» EXERCISE DETAILS:
Copy out every line in the entries below that includes "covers".

Source records:
--*--
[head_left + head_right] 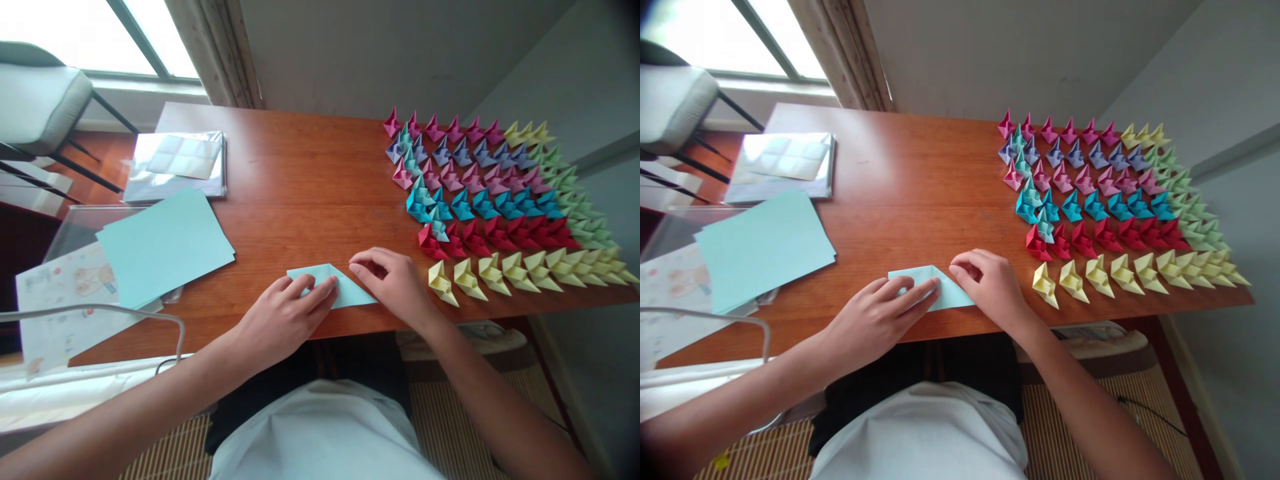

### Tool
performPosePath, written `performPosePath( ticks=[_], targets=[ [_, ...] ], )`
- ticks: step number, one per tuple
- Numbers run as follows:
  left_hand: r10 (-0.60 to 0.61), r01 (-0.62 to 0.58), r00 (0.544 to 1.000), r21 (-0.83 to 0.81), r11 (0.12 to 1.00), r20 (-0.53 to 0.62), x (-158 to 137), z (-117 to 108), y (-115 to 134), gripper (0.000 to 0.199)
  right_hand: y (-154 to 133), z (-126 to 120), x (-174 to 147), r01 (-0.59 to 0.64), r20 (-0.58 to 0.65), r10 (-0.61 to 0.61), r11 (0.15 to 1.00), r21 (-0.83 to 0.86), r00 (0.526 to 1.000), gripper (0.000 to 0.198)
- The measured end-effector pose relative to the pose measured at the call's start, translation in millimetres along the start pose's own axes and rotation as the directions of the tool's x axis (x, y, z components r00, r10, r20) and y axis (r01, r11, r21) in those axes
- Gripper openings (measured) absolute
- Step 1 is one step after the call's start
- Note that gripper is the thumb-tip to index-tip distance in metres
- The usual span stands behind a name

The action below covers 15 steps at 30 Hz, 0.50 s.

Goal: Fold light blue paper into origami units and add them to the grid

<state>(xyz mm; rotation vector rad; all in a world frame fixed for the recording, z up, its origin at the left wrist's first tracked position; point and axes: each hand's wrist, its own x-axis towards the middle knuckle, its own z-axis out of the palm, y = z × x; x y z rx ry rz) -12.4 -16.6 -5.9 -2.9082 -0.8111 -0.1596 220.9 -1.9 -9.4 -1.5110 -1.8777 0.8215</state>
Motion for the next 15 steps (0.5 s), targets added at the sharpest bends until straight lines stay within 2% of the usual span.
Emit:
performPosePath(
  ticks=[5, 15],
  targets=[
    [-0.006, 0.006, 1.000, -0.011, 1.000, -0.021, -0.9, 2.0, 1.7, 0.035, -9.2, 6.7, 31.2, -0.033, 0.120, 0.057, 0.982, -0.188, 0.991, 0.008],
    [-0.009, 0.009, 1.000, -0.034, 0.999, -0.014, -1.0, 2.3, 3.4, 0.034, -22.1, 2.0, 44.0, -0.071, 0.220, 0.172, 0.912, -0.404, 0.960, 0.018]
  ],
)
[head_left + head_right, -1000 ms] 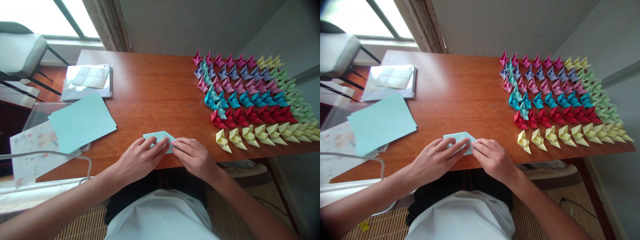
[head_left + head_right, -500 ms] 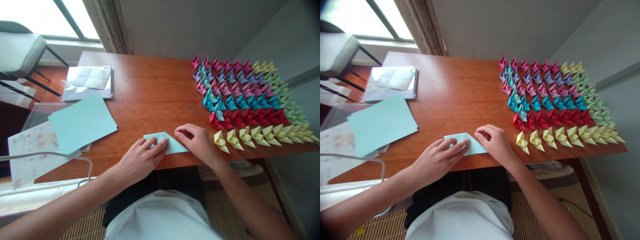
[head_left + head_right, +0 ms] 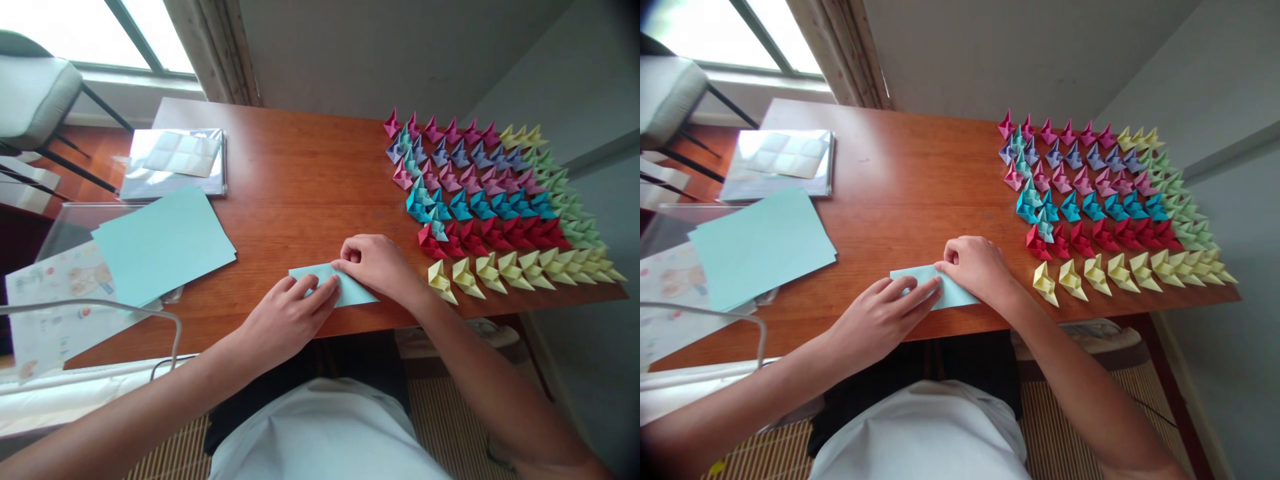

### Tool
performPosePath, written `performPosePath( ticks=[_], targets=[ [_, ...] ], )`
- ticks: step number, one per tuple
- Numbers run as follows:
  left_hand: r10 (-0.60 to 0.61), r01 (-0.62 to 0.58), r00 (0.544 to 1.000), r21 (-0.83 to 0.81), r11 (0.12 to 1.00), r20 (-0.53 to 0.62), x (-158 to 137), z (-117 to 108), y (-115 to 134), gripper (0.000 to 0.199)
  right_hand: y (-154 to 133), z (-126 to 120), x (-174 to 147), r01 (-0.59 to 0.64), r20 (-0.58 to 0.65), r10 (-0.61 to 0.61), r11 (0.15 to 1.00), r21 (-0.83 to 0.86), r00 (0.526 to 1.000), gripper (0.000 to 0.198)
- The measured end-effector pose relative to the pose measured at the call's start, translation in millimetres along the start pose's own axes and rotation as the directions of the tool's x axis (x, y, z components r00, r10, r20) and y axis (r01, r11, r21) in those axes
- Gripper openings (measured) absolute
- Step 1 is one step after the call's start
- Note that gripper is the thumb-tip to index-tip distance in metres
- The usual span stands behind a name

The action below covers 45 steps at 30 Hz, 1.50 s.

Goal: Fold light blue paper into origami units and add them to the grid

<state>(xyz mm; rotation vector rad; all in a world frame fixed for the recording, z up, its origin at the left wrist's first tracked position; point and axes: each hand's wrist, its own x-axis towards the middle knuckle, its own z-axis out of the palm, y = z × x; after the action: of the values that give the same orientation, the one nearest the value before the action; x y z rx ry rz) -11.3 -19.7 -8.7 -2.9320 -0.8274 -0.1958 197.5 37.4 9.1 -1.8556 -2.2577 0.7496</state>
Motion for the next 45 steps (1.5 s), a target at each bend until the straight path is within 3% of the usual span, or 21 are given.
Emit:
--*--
» ANSWER TO THIS TASK:
The action below covers 15 steps at 30 Hz, 0.50 s.
The action below covers 45 steps at 30 Hz, 1.50 s.

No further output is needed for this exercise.